ピックアンドロールの成否を分ける最も重要な要素は、ボールを持ってスクリーンを使うユーザーの能力である。破壊力の高いプレーである分、ディフェンスの対策も進化を遂げており、様々な手段を用いて阻止を試みるようになった。
オンボールスクリーンが起こればどこかに必ず発生するディフェンスの穴を、大急ぎで埋めるか、あるいは巧妙に隠すかしてピックアンドロールを成立させない努力は、今や全てのチームにとって必須の作業である。そのディフェンスの意図を見破り、より確率の高いシュートを選択できるかどうかは、ユーザーの技術力と判断力にかかっている。
信州ブレイブウォリアーズに移籍した岡田侑大は、オンボールスクリーンのユーザーとして一角の存在であることを世に知らしめた。以前まではスコアラーとしての色が濃かった彼のプレースタイルが、今シーズンになってさらなる発展を遂げている。

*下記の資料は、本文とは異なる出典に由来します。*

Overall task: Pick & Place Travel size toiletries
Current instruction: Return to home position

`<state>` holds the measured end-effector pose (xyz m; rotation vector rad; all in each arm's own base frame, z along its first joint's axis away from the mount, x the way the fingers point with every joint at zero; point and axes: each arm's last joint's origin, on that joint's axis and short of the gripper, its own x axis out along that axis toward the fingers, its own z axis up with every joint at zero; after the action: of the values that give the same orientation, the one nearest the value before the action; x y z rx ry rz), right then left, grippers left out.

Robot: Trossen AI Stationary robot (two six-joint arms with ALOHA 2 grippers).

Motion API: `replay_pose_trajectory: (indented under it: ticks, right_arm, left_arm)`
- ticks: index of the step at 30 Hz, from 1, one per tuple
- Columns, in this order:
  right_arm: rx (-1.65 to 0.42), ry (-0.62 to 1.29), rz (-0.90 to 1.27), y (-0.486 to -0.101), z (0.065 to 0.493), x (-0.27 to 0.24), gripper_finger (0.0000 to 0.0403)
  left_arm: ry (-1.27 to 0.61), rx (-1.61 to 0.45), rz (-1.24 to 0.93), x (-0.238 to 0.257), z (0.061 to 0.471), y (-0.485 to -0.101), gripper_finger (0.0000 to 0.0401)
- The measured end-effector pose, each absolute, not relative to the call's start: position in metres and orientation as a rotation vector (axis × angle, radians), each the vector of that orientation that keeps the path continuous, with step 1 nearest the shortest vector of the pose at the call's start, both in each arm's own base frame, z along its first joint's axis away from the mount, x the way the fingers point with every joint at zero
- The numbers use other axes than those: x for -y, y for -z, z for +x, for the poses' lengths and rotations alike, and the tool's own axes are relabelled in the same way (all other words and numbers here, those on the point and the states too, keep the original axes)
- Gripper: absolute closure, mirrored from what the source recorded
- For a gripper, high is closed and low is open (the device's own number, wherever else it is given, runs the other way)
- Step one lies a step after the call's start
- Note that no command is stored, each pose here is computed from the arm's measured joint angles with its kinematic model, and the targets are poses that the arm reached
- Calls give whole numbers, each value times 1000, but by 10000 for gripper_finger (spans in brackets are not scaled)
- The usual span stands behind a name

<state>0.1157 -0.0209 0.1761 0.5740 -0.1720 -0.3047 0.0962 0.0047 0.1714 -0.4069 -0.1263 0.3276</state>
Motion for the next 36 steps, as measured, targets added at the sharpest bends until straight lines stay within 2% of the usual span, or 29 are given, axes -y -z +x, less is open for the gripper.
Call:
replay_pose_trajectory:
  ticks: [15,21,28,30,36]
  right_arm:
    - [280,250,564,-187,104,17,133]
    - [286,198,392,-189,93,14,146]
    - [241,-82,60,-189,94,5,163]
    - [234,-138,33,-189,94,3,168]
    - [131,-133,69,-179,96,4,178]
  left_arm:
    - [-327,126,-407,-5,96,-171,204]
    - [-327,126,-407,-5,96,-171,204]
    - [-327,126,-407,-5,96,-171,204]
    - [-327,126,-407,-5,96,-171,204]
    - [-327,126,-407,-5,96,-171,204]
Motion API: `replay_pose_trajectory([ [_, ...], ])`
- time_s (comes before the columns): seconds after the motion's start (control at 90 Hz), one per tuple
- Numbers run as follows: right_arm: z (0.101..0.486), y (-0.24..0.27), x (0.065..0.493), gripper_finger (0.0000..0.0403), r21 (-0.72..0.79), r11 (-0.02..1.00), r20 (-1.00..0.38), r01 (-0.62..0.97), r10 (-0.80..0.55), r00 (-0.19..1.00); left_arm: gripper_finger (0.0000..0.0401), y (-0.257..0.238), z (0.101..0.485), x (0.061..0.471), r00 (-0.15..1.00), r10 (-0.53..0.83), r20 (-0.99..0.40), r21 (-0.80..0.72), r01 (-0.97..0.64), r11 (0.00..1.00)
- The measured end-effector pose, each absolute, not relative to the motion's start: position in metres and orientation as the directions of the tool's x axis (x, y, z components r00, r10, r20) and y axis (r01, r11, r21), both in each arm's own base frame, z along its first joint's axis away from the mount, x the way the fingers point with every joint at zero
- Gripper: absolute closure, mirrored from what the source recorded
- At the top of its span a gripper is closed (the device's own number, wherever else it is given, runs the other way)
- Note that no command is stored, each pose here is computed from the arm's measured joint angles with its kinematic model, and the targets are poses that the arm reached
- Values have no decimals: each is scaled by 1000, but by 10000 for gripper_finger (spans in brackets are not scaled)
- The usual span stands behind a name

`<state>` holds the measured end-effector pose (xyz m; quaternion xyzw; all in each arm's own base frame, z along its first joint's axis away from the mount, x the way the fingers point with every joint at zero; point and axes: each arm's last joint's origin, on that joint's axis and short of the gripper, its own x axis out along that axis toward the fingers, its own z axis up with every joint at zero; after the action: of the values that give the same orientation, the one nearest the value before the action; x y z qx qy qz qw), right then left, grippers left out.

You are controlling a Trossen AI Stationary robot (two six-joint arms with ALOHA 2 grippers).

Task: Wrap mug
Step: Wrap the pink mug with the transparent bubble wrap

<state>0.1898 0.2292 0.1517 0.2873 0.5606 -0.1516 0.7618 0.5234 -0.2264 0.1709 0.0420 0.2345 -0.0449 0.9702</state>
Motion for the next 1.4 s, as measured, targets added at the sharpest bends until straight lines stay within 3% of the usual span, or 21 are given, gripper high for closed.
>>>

自らの得点力はそのままに、かつチーム全体のオフェンスを活性化させるプレーメーカーとして、信州のファーストオプションを担っている。
ピックアンドロール芸人だった筆者としてはこの変化を見逃す手はなく、今季の彼に何かが起きたのか、あるいは元より持ち合わせていたものだったのか大変気になるところであったため、直接話を聞いてみることにした。
── 信州のオフェンスはピックアンドロールを主体としているように見えますが、これは本人たちの意図するところなのでしょうか。
岡田 うちはピックアンドロールを起点にしてディフェンスを崩していこう、という作戦なので、やはり困ったときにはピックアンドロールの指示が1番多いです
── その中でも岡田選手がユーザーになることが1番多いようですが、これもチームで共有されている?
岡田 そうですね。ポイントガードが自分の(ための)プレーを1番多くコールして(使って)くれるのもあって、それで自分が攻める回数が多くなっているのかなと思います。
── 以前に三河や富山でプレーしていた頃よりもピックアンドロールを使う機会が格段に多くなったと思うんですが、それによってスコアラーとしてだけではなく、周りを生かすこともできる選手だという印象を強く受けました。本人の感覚としてはどっちが得意ですか?
岡田 始めに考えているのは、点を取ることです。ですが信州に来てクリエイトする楽しさにも気づきました。アシストするというよりは、相手のディフェンスを崩す、ということを自分の中では1番大切にしています。
── それは信州に来てから変わったことですか?
岡田 前の2チームにいたときは、ピックアンドロールを使って点数を取ることしか考えていなかったんですが、信州はピックアンドロールした後のシステムもしっかりしているので、ディフェンスを崩すことの楽しさを知れたと思います。
── 岡田選手がピックアンドロールに感じる魅力、やってて楽しいと感じるのはそういうところですか?
岡田 自分は身体能力がないので1対1からズレを作るのが得意ではなくて…なのでピックアンドロールでズレを作ってそのギャップをアタックするのが楽しいというか、やっていて1番ワクワクします。